Crítica | A Mesa do Diabo
Tem filmes que começam muito bem, e nos enganam logo nos primeiros minutos. Esse é o caso de A Mesa do Diabo (The Cincinnati Kid), título brasileiro apelativo que remete a algum filme de terror. Após um magnífico começo, contextualizando o perigo compulsivo e o drama de se apostar na sorte, acompanhamos um jovem jogador de pôquer, Eric Stoner, pelos caminhos tortuosos do vício, dos esquemas de mesa, da brincadeira com o azar na qual é muito popular entre os outros jogadores. Tudo nos primeiros 15 minutos. E o que promete ser um ótimo estudo de personagem (quase dirigido por Sam Peckinpah), perde-se de repente em subtramas rasas, sem estilo, e que apenas enfraquecem a ótima trama central, ou seja: a sobrevivência de um malandro de olhos azuis em um covil de lobos, alguém que só conhece a trapaça como único modo de vida.
Curioso como o diretor Norman Jewison opta pelo drama multifacetado, cada vez mais desinteressante e descentralizado do personagem principal, aqui defendido por um Steve McQueen mais quieto do que nunca, quase sem presença – um grande carisma fingindo ser introvertido, mas devido ao talento do ator, sempre funciona em tela. Graças a sua fama nesse submundo de desafios inebriantes que os jogos clandestinos oferecem, o seu Eric Stoner é convidado a enfrentar uma lenda do pôquer (o igualmente lendário ator Edward Robinson, um monstro sagrado da era de ouro de Hollywood) em troca do tudo ou nada. O que poderia ser um poderosíssimo conto de ambições , torna-se um drama à beira do esquecível, ainda que com duas ótimas cenas que representam toda a tensão, a libido e a ganância que envolve uma mesa recheada de grandes ou terríveis possibilidades – a inteligência dita o jogo, apenas. E o karma, real, quase físico.
Baseado no romance homônimo de Richard Jessup, eis aqui um retrato pouco ousado, cinematograficamente charmoso, e (semi)glamourizado deste submundo do carteado, em um cenário urbano decadente de uma América fria dos anos 30, em Nova Orleans, cheia de homens sem muito a perder (será mesmo?), já que poucos conservam a própria alma e os que ainda a tem esperam a chance de trocá-la por alguns milhares de dólares.
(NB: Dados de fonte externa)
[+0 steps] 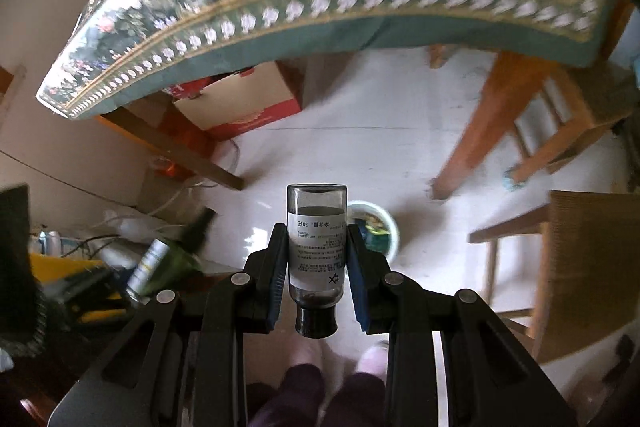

Jewison comanda seus atores sem exigir muito, o que ajuda também a Mesa do Diabo a ser um dos filmes mais desnecessários da carreira de McQueen (Caçador Implacável) e do gigante Robinson (Pacto de Sangue) em seu penúltimo filme.
Obra feita para jogadores de pôquer? Sim, até a medula, mas deve-se dialogar com todos os públicos através do bom gosto, do entretenimento, e/ou de uma possível sofisticação na linguagem. Ademais, se havia alguma intenção de seduzir não-jogadores a esse mundo, aqui essa ideia rapidamente escorregou para debaixo da mesa.